WORK TO BE COMPLETED >> Please find all lines in the data that hold the string "instance" and copy them.

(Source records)

__________

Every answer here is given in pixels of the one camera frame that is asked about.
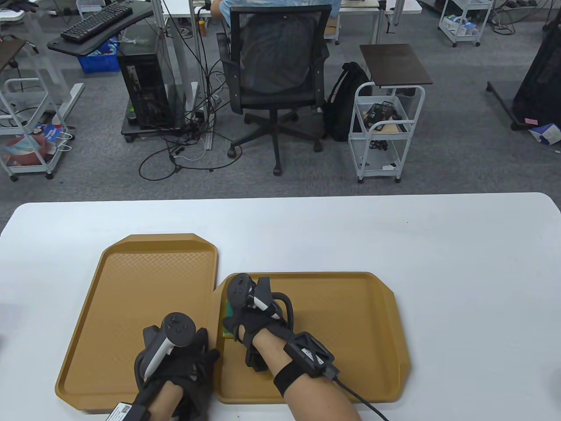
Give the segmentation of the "person's right hand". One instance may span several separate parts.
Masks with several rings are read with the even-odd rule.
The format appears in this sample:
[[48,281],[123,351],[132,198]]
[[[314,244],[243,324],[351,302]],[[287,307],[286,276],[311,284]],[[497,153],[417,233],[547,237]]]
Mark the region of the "person's right hand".
[[246,347],[247,367],[263,372],[269,367],[253,344],[255,336],[266,329],[284,341],[292,339],[294,316],[292,301],[286,294],[269,291],[259,295],[256,289],[231,285],[227,291],[227,302],[233,313],[226,316],[222,323],[232,333],[234,341]]

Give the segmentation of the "person's left hand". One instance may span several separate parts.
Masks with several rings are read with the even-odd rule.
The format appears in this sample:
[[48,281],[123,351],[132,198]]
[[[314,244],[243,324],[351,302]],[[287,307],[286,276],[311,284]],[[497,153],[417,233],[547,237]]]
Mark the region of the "person's left hand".
[[184,397],[180,407],[200,410],[204,401],[212,393],[213,370],[220,353],[209,347],[206,328],[196,331],[194,340],[186,347],[175,347],[170,355],[165,355],[156,371],[138,385],[135,403],[148,407],[170,381],[179,386]]

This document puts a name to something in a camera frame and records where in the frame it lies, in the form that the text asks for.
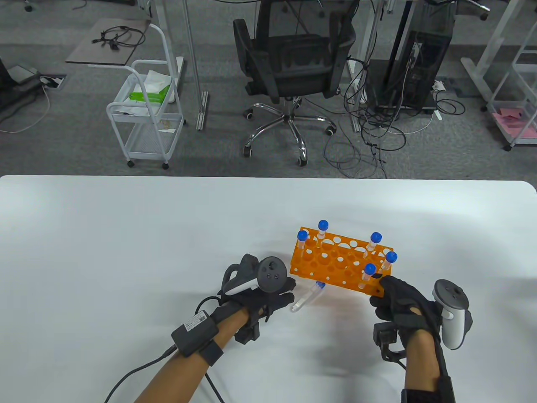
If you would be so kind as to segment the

__________

EXERCISE SOLUTION >>
Give the segmentation of the "person's right hand". One instance may span several separate parts.
Give the segmentation of the "person's left hand". One instance may span several separate parts.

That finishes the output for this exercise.